## Importing Necessary Modules

In [1]:
# =============================================================================
# Program Title: Court Case Summarizer
# Programmers: Jewell Anne Diamante
# Date Written: October 3, 2024
# Date Revised: November 4, 2024
#
# Purpose:
#     This program processes a raw court case text file and summarizes it by
#     segmenting the text into facts, issues, and rulings using a finetuned
#     model and Latent Semantic Analysis (LSA). It provides a structured summary
#     in the output format of facts, issues, and rulings.
#
#     The program is designed to assist in automating the summarization of legal
#     documents, which is particularly useful for legal professionals and
#     researchers.
#
# Where the program fits in the general system design:
#     The program is a component in a larger system for automating the extraction
#     and summarization of legal documents. It can be integrated with other
#     components like document retrieval, legal document classification, and
#     knowledge base creation for further legal analytics.
#
# Data Structures, Algorithms, and Control:
#     - Data Structures:
#         - String (raw_text, cleaned_text, segmented_paragraph, summary)
#         - List (segmented_paragraph, predicted_labels, segmentation_output)
#     - Algorithms:
#         - Preprocessing for text cleaning and segmentation
#         - Topic Segmentation using a finetuned model
#         - Latent Semantic Analysis (LSA) for summarizing segmented text
#     - Control:
#         - Conditional checks for empty files or failed segmentation
#         - Try-except blocks for error handling
# =============================================================================

In [2]:
from Custom_Modules.TopicSegmentation import TopicSegmentation
from Custom_Modules.Preprocess import preprocess
from Custom_Modules.LSA import LSA
import os


[nltk_data] Downloading package stopwords to
[nltk_data]     C:\Users\PC\AppData\Roaming\nltk_data...
[nltk_data]   Package stopwords is already up-to-date!


## Court Case Summarizer

In [3]:
def sumarize_court_case(input_file: str) -> str:
    """
    Description:
        Processes the input text to perform topic segmentation and returns a 
        structured summary. This function reads a text file, cleans and tokenizes 
        the content into paragraphs, segments the paragraphs into facts, issues, 
        and rulings using a fine-tuned model, and applies Latent Semantic Analysis 
        (LSA) to generate a summary of the segmented text.

    Parameters:
        input_file (str): The path to the input text file containing the raw text 
        for segmentation.

    Returns:
        summary (str): A summary string that includes segmented facts, issues, and 
        rulings, formatted as specified in the output structure.
    """

    # Read input text
    with open(input_file, "r", encoding="utf-8") as file:
        raw_text = file.read()

    # Preprocessing
    preprocessor = preprocess(is_training=False)
    cleaned_text = preprocessor.remove_unnecesary_char(raw_text)
    segmented_paragraph = preprocessor.segment_paragraph(cleaned_text, raw_text)

    # Topic Segmentation
    segmentation = TopicSegmentation(model_path="my_awesome_model/77")
    predicted_labels = segmentation.sequence_classification(
        segmented_paragraph
    )
    segmentation_output = segmentation.label_mapping(predicted_labels)

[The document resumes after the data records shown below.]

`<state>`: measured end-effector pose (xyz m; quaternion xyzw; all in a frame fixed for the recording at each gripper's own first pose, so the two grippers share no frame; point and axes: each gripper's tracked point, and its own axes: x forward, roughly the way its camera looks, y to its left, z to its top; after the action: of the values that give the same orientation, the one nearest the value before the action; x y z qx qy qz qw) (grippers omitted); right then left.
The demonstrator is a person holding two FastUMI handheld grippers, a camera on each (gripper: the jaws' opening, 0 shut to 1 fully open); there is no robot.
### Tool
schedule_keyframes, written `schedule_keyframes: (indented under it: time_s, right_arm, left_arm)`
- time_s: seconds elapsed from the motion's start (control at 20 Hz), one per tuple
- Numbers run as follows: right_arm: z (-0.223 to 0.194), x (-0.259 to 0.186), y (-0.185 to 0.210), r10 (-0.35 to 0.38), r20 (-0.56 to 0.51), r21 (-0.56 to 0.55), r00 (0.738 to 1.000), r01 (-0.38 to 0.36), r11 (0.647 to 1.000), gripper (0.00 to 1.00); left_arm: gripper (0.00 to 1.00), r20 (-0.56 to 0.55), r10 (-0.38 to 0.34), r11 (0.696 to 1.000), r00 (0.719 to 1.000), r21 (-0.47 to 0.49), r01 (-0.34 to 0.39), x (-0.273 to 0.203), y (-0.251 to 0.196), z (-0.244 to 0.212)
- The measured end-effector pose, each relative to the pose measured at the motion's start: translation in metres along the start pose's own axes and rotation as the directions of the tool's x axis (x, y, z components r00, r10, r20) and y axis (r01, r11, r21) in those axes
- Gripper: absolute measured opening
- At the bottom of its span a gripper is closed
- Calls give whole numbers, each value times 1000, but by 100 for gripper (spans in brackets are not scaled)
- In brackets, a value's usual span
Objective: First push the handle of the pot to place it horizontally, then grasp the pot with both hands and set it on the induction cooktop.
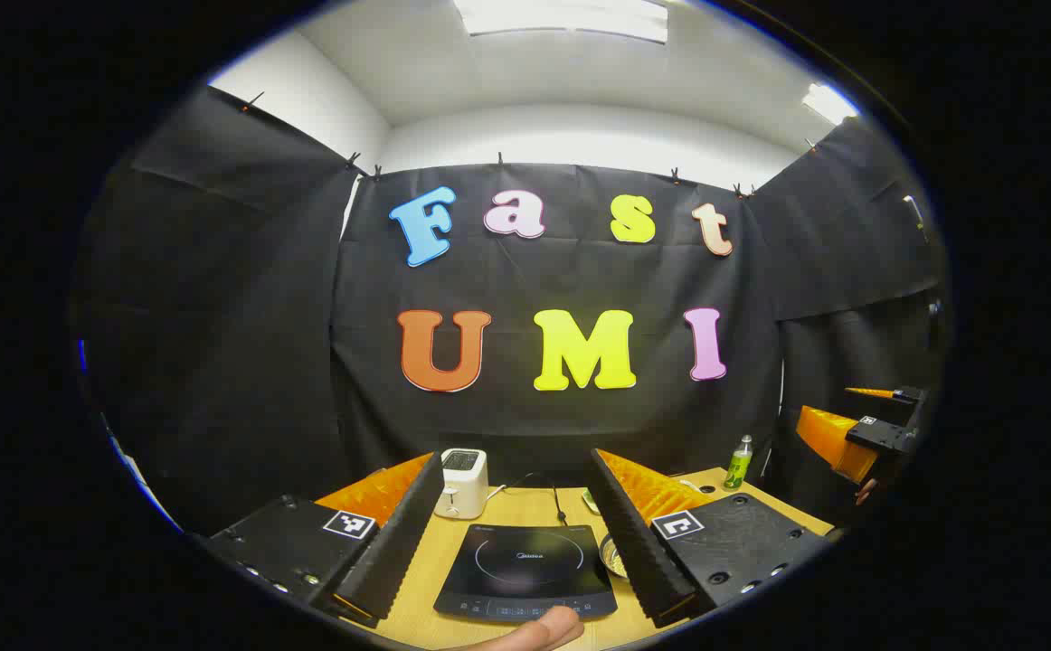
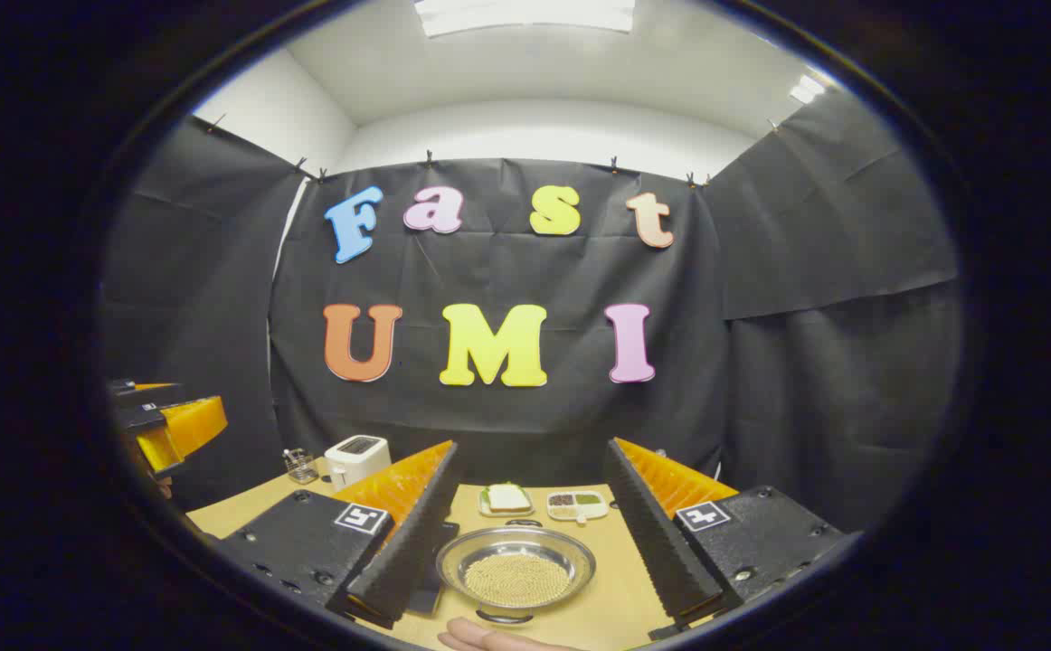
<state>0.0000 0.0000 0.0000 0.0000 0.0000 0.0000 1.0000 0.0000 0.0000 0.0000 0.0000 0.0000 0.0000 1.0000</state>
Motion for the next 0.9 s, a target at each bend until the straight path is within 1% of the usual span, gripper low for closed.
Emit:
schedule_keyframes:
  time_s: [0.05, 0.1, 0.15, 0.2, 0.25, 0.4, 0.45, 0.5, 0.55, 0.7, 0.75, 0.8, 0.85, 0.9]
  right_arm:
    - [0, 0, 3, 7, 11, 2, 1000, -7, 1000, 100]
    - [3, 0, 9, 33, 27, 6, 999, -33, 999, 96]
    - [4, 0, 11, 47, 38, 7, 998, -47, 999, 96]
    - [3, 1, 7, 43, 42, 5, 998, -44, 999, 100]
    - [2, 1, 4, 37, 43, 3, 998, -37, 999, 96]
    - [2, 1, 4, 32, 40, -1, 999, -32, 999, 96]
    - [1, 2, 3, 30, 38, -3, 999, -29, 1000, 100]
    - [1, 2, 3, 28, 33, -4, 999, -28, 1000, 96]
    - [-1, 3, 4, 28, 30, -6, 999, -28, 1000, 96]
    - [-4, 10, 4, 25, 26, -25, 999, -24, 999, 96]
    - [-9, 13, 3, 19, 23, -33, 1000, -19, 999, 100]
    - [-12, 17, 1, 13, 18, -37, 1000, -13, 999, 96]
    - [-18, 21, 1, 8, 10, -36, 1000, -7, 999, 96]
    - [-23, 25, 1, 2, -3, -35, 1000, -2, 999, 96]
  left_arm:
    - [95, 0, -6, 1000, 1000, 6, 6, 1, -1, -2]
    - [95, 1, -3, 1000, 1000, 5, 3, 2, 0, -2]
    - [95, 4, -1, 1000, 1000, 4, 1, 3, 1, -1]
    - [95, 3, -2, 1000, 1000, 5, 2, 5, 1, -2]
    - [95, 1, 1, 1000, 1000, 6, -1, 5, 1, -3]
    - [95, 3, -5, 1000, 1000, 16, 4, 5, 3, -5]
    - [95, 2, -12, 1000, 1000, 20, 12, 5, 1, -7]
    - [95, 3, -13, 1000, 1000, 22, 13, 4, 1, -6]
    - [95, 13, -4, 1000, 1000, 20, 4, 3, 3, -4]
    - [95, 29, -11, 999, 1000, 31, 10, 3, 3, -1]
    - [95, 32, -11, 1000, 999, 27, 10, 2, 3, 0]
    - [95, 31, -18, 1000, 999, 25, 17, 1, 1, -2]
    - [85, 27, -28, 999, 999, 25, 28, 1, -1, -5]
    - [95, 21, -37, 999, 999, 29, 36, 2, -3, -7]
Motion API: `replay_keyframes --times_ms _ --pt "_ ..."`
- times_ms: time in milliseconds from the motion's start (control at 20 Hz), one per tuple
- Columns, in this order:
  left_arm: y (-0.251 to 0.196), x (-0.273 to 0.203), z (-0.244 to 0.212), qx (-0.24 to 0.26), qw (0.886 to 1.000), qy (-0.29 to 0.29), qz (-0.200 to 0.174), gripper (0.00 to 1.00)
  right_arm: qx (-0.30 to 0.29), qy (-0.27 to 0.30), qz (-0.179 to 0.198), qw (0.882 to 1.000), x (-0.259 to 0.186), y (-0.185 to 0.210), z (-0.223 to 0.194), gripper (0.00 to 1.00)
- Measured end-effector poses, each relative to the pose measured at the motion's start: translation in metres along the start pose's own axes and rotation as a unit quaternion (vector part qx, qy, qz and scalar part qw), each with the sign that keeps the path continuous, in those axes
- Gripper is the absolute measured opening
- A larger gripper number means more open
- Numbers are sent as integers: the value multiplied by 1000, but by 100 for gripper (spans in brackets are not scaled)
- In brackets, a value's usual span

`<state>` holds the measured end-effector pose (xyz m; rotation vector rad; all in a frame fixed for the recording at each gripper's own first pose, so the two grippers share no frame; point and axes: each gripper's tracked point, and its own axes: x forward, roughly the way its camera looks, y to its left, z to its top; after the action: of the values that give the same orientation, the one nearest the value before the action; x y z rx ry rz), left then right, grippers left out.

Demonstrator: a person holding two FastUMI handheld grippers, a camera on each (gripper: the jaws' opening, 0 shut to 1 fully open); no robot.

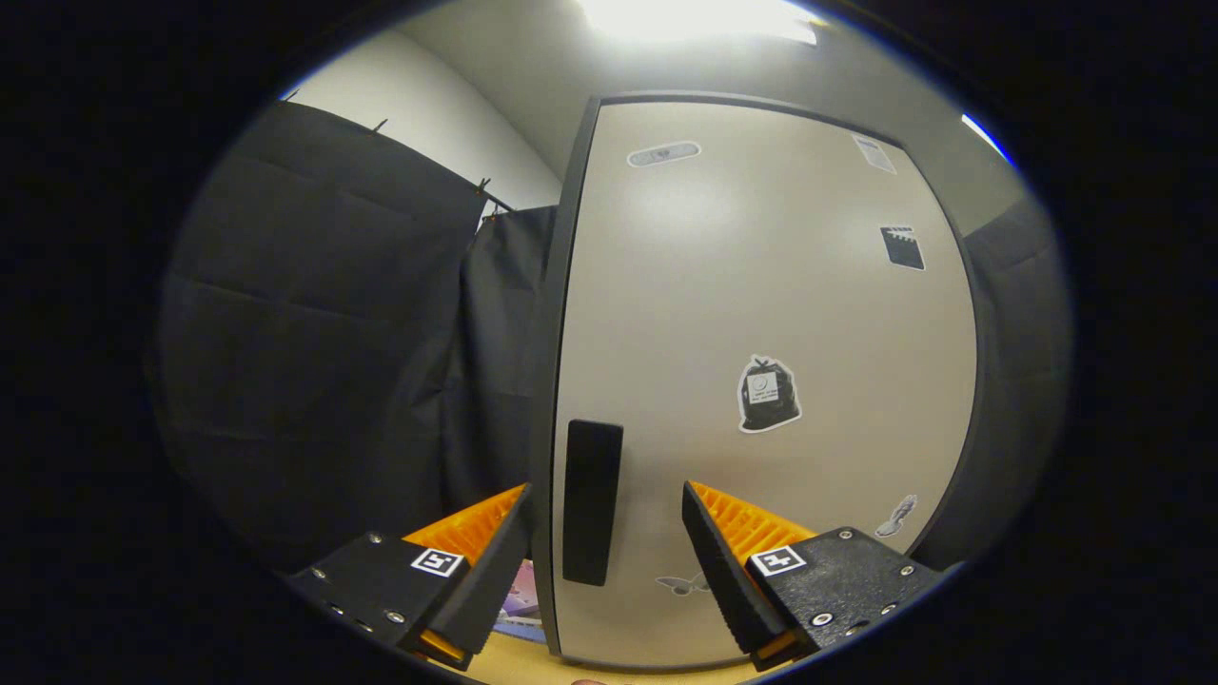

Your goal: Open the cabinet door with the right hand, grasp the bottle in the cabinet with the left hand and place it on the coaster, then close the cabinet door with the right hand.

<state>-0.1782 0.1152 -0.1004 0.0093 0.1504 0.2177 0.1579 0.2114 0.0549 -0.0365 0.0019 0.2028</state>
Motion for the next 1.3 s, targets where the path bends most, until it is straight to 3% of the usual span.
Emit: replay_keyframes --times_ms 200,300,350,450,800,1300 --pt "11 -8 -3 -9 1000 -1 6 86 0 33 0 999 19 6 -21 84" --pt "18 -8 -2 -9 1000 -1 18 86 20 35 7 999 28 8 -25 61" --pt "21 -10 0 -10 1000 -2 22 86 27 31 11 999 24 8 -23 41" --pt "26 -10 4 -9 1000 -9 28 86 17 27 24 999 24 9 -22 31" --pt "24 1 -2 -13 1000 -3 23 86 17 37 73 997 20 12 -24 18" --pt "23 1 -11 -6 1000 4 18 86 21 51 142 988 -6 18 -20 12"
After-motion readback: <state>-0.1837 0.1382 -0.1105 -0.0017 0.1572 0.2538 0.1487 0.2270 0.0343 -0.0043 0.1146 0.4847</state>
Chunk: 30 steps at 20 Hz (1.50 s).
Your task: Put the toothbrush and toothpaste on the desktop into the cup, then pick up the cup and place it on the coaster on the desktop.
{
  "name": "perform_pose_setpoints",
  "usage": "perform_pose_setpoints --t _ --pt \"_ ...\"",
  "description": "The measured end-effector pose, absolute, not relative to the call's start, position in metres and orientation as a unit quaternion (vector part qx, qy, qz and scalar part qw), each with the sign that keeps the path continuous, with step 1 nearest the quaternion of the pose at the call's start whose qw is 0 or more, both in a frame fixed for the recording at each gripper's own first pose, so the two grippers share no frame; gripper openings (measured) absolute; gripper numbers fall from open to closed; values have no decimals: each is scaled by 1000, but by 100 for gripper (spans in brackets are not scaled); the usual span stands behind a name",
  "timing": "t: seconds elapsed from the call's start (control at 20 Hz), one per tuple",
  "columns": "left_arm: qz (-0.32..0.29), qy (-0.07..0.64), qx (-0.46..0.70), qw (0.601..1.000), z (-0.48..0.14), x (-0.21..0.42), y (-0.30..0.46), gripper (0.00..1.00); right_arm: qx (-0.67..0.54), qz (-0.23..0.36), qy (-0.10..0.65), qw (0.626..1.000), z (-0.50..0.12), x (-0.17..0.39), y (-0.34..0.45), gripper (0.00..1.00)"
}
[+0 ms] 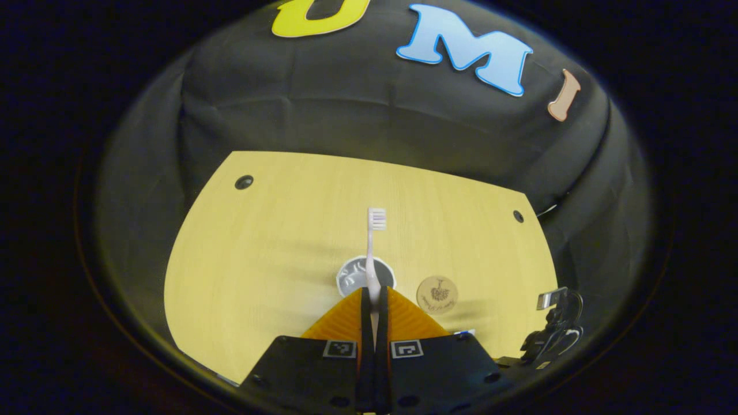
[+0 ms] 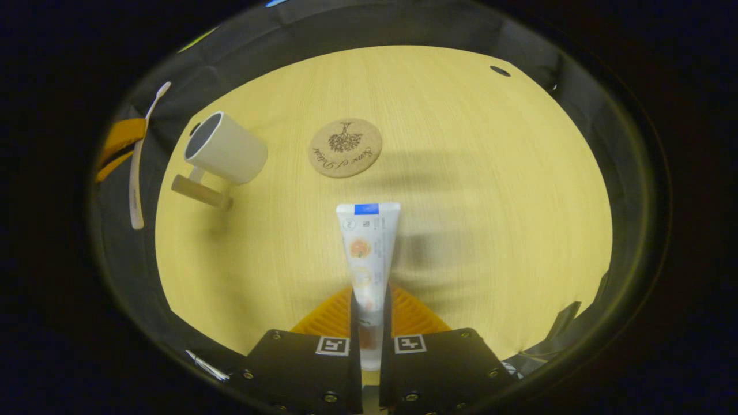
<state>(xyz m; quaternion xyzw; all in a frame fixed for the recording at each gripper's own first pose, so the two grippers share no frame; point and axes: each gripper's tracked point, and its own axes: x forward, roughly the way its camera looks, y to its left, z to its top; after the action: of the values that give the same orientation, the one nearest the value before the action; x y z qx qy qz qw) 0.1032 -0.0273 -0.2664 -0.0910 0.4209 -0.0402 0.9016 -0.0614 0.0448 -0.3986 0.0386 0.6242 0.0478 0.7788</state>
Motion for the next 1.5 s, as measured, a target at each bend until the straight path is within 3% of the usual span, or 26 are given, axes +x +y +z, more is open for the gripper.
perform_pose_setpoints --t 0.85,0.95,1.0,1.15,1.2,1.4,1.5 --pt "-63 328 -88 939 -295 193 1 7 62 -9 626 777 -394 -43 8 14" --pt "-63 323 -88 940 -302 194 1 12 66 -15 627 776 -394 -42 5 14" --pt "-67 320 -88 941 -303 195 0 8 67 -17 627 776 -393 -41 4 14" --pt "-70 307 -70 947 -306 196 0 12 70 -20 630 773 -394 -40 4 14" --pt "-72 305 -67 947 -307 193 0 8 71 -20 631 772 -395 -39 5 14" --pt "-75 302 -62 948 -320 184 -1 8 78 -19 631 771 -394 -38 9 14" --pt "-80 304 -63 947 -328 176 -2 14 78 -20 630 772 -391 -37 8 14"
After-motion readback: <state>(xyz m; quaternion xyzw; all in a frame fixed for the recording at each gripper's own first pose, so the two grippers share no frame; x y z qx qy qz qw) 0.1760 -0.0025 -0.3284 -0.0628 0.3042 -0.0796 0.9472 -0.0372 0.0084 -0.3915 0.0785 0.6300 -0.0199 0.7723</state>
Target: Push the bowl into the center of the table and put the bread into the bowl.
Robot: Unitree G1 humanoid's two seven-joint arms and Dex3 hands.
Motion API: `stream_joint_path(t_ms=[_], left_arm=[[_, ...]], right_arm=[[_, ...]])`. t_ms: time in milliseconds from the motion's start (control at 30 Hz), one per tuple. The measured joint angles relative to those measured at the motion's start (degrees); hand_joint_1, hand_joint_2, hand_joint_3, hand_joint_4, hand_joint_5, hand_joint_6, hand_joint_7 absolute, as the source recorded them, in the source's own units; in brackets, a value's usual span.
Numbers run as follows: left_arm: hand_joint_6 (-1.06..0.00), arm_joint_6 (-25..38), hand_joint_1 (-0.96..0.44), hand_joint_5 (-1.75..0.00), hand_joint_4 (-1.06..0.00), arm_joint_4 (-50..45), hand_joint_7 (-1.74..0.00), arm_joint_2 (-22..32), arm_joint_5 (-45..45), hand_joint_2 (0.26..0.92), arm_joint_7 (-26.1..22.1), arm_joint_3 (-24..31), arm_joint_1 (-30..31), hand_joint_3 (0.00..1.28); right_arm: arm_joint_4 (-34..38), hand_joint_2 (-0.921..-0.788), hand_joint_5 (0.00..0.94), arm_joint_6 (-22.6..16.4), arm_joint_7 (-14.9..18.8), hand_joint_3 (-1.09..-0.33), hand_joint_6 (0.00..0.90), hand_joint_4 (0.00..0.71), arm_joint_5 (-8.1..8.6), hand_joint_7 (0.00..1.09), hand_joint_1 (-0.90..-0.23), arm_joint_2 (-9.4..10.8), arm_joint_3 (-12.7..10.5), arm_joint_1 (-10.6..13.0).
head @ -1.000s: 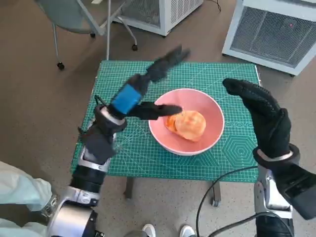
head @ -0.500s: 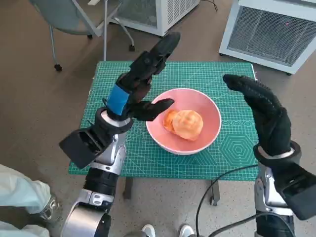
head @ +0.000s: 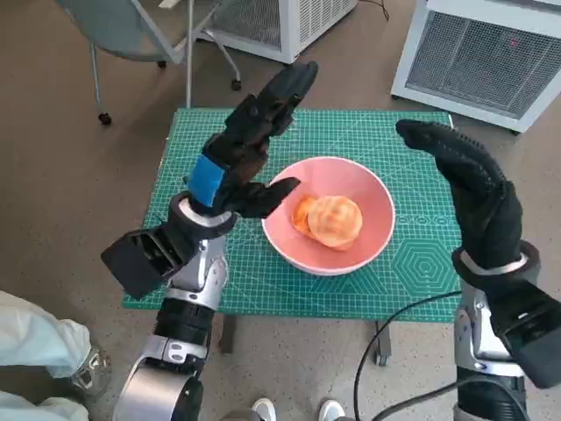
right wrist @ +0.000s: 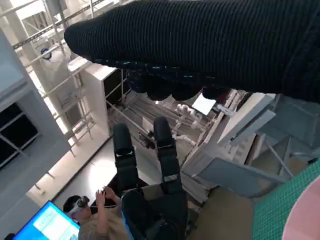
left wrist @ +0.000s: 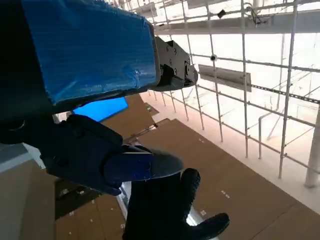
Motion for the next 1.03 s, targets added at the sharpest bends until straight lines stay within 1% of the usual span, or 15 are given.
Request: stream_joint_path(t_ms=[233, 367, 700, 1033], left_arm=[[-0.23, 0.88, -0.6, -0.01, -0.17, -0.07, -0.01, -0.21, -1.47, 0.921, -1.44, 0.51, -0.76, 0.42], [-0.23, 1.34, -0.6, -0.01, -0.16, -0.39, -0.01, -0.3, -1.67, 0.921, -1.96, 0.74, -0.82, 0.42], [-0.22, 2.02, -0.63, 0.0, -0.16, -1.15, -0.01, -0.33, -1.76, 0.921, -2.54, 1.34, -1.25, 0.41], [-0.22, 2.13, -0.65, 0.0, -0.16, -1.78, -0.01, -0.28, -1.4, 0.921, -2.54, 1.55, -1.27, 0.4]], right_arm=[[-1.23, -0.921, 0.003, 0.06, -0.13, -0.687, -0.001, 0.097, -0.82, 0.37, -0.565, -1.01, -0.06, -0.86], [-1.69, -0.921, 0.004, 0.14, -0.34, -0.685, -0.001, 0.098, -1.07, 0.37, -0.574, -1.27, -0.11, -1.01], [-3.04, -0.921, 0.001, 1.94, -1.67, -0.68, -0.001, 0.094, -3.03, 0.38, -0.588, -1.95, -0.17, -2.02], [-3.0, -0.921, 0.0, 2.6, -2.45, -0.663, -0.001, 0.09, -2.99, 0.39, -0.591, -1.98, -0.14, -3.37]])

    # Write the segmented paragraphs into an output file (if needed)
    main_folder_path = "Evaluation/Court_Cases"
    for folder_name in os.listdir(main_folder_path):
        folder_path = os.path.join(main_folder_path, folder_name)
        # Check if the path is a directory
        if os.path.isdir(folder_path):
            # Path to the 'court_case.txt' file in the current folder
            segmentation_file_path = os.path.join(folder_path, 'output_segments.txt')   
            segmentation.write_output_segments(
                predicted_labels, output_file=segmentation_file_path
            )

    # Latent Semantic Analysis
    lsa = LSA(segmentation_output)
    summary = lsa.create_summary()

    return summary

### Example Usage:

In [4]:
if __name__ == "__main__":
    # Path to the main folder containing all court cases
    main_folder_path = "Evaluation/Court_Cases"
    for folder_name in os.listdir(main_folder_path):
        folder_path = os.path.join(main_folder_path, folder_name)
        
        # Check if the path is a directory
        if os.path.isdir(folder_path):
            # Path to the 'court_case.txt' file in the current folder
            case_file_path = os.path.join(folder_path, 'court case.txt')   
            
            # Proceed if the 'court_case.txt' file exists
            if os.path.isfile(case_file_path):   
                result = sumarize_court_case(case_file_path)
                
                # Path to save the summary file
                summary_file_path = os.path.join(folder_path, 'LSATP_summary.txt')
                
                with open(summary_file_path, "w", encoding="utf-8") as file:
                    file.write(result)

Some weights of BartForSequenceClassification were not initialized from the model checkpoint at my_awesome_model/77 and are newly initialized because the shapes did not match:
- model.decoder.embed_positions.weight: found shape torch.Size([1026, 768]) in the checkpoint and torch.Size([130, 768]) in the model instantiated
- model.encoder.embed_positions.weight: found shape torch.Size([1026, 768]) in the checkpoint and torch.Size([130, 768]) in the model instantiated
You should probably TRAIN this model on a down-stream task to be able to use it for predictions and inference.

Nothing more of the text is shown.